Photo: Photo: Trish Carn
Sustainability at Friends House
Joe Mugford reports on the "greening" of British Quakers' central offices
As regular readers of the Friend will be well aware, climate change is rapidly becoming one of the highest priorities for individual Friends and for Quaker organisations at all levels. So it was that staff from all the offices in Friends House (FH) gathered last week for a meeting on consolidating the environmental sustainability of the FH building itself, and using it as an emblem to the outside world of how the Quaker doctrine of simplicity can create practical and effective environmental action. FH’s aim is to reduce carbon emissions by twenty per cent by 2013, half of that in the course of next year as part of the ‘10-10’ initiative.
‘We were very pleased with the responsiveness of everyone at the meeting’, says Johanna Kociejowski of the recording clerk’s office; ‘it was extremely interactive, more so than any normal administrative or planning discussion of this kind’. Certainly, at the session, it was clear that everyone there was interested not only in the practical steps that are being taken and would be taken in future to reduce resource usage and waste, but also in what this means for the way FH is presented to the world.

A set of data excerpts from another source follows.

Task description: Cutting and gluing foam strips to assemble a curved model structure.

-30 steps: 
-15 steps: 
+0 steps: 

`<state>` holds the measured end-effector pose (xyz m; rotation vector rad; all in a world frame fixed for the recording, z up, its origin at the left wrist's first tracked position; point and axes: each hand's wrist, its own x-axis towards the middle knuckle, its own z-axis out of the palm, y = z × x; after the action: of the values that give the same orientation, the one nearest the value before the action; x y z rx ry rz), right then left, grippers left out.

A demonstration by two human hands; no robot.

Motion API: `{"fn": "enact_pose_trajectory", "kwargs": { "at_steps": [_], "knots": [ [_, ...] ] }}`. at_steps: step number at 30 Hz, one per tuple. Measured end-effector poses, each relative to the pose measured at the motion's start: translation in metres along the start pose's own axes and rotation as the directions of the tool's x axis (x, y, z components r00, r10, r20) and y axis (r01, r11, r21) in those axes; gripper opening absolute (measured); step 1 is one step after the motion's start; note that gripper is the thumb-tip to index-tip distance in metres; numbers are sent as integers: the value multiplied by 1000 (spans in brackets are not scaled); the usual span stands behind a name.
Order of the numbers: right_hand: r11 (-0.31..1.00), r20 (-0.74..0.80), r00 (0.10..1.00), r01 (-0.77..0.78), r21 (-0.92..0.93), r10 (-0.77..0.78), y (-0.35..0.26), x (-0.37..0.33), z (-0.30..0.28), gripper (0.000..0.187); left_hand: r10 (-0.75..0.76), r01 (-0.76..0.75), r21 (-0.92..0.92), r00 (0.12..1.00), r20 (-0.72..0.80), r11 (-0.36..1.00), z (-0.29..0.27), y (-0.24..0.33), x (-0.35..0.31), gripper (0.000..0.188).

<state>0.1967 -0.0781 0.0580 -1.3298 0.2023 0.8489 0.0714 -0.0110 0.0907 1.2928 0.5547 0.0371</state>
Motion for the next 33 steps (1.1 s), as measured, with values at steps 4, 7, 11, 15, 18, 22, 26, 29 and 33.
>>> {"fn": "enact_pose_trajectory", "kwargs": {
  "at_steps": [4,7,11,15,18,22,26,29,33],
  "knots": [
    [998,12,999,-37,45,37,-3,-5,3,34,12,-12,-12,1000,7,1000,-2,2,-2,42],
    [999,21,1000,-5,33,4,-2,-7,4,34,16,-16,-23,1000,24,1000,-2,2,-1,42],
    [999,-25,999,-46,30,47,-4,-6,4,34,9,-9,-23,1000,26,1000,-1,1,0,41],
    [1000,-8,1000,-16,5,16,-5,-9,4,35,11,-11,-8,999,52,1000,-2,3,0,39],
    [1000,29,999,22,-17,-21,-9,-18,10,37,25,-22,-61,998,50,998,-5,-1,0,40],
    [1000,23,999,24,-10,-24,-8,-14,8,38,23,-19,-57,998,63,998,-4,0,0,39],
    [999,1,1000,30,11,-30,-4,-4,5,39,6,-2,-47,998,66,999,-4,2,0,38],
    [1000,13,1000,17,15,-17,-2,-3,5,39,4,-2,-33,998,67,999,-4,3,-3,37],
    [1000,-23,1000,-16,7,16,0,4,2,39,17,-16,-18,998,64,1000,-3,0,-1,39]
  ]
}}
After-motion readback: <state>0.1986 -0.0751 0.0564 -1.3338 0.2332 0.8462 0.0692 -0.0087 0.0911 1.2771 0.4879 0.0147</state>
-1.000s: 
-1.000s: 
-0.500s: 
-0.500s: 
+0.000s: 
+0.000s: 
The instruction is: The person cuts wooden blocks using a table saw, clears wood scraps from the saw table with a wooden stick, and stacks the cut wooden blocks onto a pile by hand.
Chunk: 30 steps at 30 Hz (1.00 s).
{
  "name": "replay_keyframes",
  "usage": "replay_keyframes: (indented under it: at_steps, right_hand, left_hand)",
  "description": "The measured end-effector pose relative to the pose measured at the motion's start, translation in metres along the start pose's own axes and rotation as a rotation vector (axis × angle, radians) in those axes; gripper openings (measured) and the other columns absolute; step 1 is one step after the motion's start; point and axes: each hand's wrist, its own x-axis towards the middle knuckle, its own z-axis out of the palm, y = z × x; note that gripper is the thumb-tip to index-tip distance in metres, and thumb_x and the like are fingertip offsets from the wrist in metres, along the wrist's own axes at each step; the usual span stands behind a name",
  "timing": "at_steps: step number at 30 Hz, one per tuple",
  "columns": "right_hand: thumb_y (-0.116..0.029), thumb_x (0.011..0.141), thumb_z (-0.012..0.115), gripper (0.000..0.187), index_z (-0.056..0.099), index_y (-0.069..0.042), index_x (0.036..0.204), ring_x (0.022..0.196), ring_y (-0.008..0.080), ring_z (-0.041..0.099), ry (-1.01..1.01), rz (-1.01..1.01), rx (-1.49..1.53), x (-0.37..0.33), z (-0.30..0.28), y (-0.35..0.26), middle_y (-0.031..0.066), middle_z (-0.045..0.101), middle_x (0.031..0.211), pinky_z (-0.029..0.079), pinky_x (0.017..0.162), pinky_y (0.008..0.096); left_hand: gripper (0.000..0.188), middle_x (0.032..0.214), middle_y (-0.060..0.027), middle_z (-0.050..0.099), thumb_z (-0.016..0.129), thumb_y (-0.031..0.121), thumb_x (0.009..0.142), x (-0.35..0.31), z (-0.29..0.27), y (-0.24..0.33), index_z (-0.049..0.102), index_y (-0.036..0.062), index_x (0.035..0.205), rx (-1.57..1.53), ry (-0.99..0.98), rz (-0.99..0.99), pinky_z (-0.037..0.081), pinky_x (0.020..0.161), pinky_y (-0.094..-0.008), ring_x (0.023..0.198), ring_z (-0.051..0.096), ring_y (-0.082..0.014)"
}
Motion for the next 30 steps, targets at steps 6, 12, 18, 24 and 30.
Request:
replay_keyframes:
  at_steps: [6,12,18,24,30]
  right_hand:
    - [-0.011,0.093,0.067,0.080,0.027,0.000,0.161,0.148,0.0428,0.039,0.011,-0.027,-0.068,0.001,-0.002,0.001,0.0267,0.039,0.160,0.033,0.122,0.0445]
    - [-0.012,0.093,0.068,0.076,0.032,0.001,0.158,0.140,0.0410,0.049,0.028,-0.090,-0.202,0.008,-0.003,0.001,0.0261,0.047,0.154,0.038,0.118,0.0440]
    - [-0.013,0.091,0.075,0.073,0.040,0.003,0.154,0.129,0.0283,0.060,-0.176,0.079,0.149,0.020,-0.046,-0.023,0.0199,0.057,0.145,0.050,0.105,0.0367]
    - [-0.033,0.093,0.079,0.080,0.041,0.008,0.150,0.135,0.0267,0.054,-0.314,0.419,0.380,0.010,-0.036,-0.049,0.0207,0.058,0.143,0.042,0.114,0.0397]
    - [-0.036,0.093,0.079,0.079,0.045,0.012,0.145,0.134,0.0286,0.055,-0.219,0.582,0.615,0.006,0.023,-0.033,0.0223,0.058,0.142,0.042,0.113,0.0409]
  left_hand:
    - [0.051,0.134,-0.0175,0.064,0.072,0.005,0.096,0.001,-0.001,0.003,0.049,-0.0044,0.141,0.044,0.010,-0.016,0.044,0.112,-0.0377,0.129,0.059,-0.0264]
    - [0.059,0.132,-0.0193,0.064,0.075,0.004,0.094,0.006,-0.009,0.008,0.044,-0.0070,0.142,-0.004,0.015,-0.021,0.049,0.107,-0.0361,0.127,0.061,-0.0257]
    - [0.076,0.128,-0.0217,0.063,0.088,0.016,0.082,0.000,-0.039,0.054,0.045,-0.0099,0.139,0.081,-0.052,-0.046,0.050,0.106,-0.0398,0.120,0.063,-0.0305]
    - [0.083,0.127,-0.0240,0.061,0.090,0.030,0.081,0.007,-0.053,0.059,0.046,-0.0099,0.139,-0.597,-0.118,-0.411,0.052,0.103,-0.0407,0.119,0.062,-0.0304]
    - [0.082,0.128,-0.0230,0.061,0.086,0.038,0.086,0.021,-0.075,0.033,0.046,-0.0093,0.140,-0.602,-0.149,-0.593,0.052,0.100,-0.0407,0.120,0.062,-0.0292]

There was much discussion of the new Quaker Centre and café as a ‘shop front’ for Quaker values, and how this could be extended to the whole of FH – it was revealed that people are already booking FH for conferences and meetings specifically because they have searched online for venues with a good environmental record, and suggestions were made as to how projects like trying to grow herbs for the restaurant in situ might also work to publicise the building’s ‘greenness’. (The herb garden is already planted on the roof.)
The meeting revealed positive news: that FH’s food waste recycling (it is composted to make soil that is being used on the Olympic site and by commercial mushroom growers) prevents carbon emissions to the equivalent of 169 cars per day; and that paper recycling has ‘saved’ thirty-eight trees in three months. And obstacles were discussed: Camden local council’s recycling services for businesses are next to non-existent so FH relies on commercial recyclers; and FH’s grade II listed status means every single structural change has to be individually approved.

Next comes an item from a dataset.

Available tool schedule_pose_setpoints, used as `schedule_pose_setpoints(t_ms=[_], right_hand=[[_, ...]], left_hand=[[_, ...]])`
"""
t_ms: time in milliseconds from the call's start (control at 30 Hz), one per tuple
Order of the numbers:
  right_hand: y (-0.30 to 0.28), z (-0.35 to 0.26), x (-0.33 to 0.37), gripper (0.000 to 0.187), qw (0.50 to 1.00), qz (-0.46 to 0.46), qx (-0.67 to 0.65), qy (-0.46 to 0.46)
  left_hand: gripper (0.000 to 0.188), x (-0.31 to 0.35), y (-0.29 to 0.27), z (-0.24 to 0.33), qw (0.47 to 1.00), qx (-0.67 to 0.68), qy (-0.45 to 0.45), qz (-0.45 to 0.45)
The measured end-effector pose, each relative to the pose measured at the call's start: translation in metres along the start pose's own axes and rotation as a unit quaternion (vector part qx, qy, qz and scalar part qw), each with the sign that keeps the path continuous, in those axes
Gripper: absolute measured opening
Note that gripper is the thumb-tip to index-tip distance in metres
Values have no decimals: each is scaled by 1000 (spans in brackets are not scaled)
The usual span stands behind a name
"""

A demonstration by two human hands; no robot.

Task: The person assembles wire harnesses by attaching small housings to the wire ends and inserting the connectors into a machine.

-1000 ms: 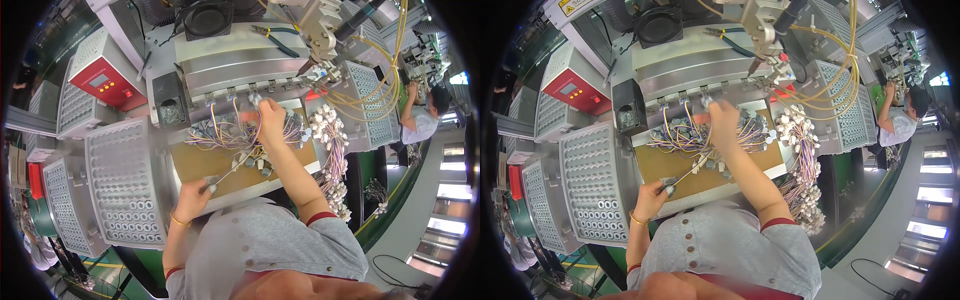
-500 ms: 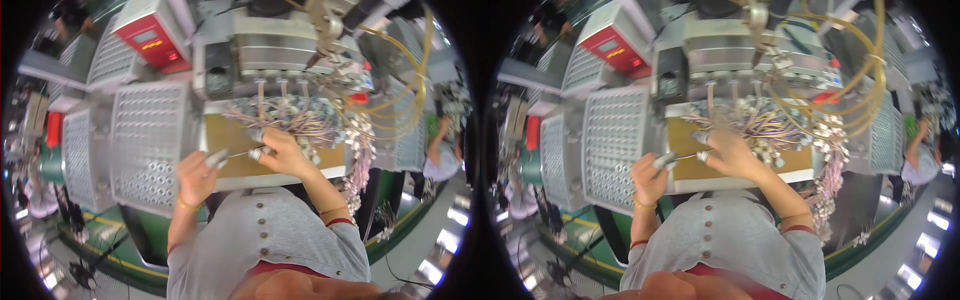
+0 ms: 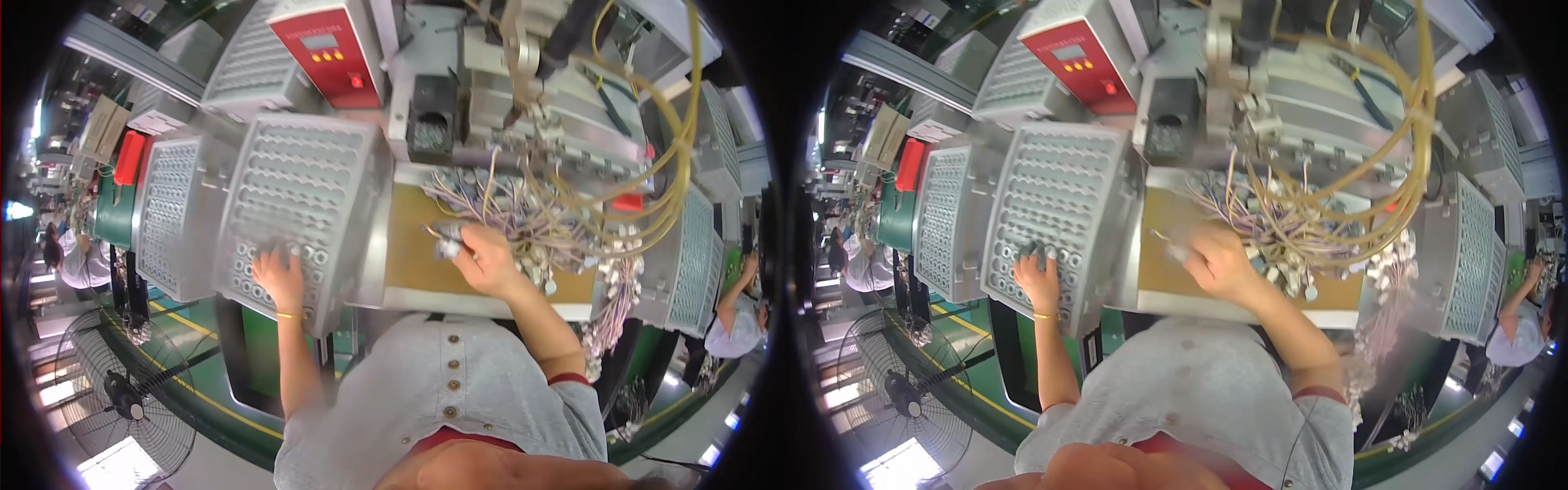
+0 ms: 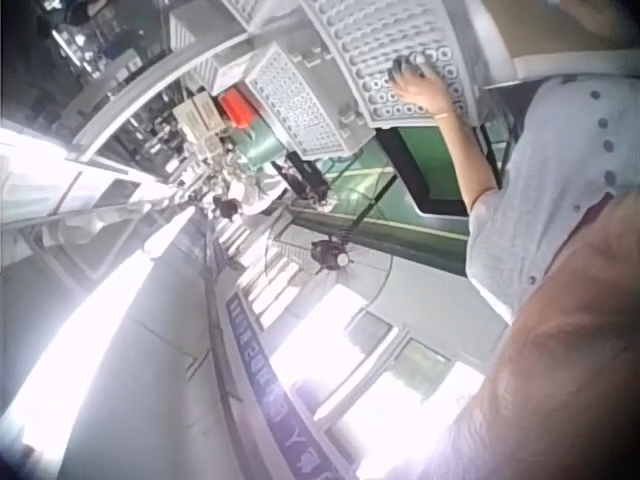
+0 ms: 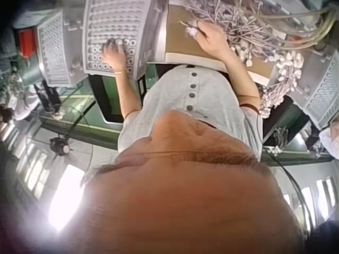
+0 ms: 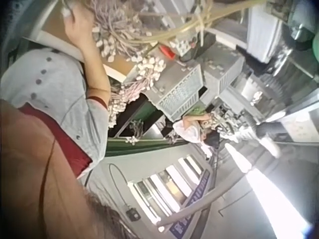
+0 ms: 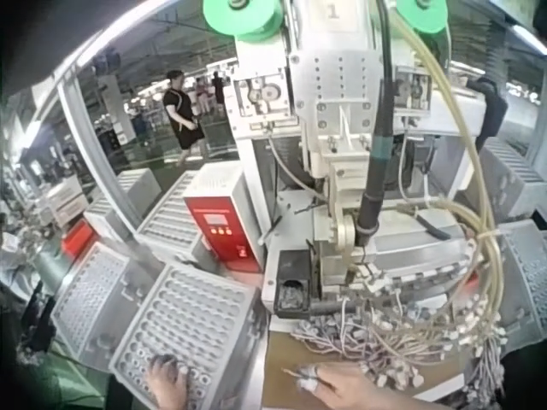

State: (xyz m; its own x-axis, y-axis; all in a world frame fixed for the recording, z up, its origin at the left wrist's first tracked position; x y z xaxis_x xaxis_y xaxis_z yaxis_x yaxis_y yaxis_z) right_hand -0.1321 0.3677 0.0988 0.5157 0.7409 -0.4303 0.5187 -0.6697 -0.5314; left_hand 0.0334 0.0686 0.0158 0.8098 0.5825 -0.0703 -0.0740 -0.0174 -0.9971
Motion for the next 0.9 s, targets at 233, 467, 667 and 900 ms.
schedule_pose_setpoints(t_ms=[233, 467, 667, 900], right_hand=[[6, 4, 20, 3, 951, -62, -231, 194], [4, 0, 19, 2, 947, -43, -236, 215], [0, 2, 17, 4, 920, -6, -320, 225], [-5, -1, 19, 5, 932, -19, -265, 248]], left_hand=[[33, -8, -39, 74, 743, 662, 35, -93], [30, 10, -56, 170, 496, 800, 155, -301], [34, 9, -55, 186, 487, 786, 177, -337], [34, 18, -60, 188, 474, 792, 200, -330]])
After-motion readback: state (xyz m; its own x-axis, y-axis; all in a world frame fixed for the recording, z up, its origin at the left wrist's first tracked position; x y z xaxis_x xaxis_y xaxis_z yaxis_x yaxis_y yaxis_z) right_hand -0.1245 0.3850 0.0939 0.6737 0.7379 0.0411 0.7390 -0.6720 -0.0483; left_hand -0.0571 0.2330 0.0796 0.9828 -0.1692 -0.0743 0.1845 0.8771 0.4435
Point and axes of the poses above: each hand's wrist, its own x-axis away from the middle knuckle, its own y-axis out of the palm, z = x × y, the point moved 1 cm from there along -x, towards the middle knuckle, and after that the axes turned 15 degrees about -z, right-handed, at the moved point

The feeling of the meeting, though, was optimistic about how much change could be made, and a ‘good ideas’ brainstorming session for future initiatives was still raging when time ran out. ‘What matters now’, says Johanna, ‘is whether and how people follow through on this interest. But people are keen to join the staff working group – the “green champions” who will drive behavioural change and have real power in decision making – so hopefully this optimism can continue into our day-to-day work.’ Those present at the meeting made a symbolic gesture of their commitment by dressing in green for a photo in FH garden (above).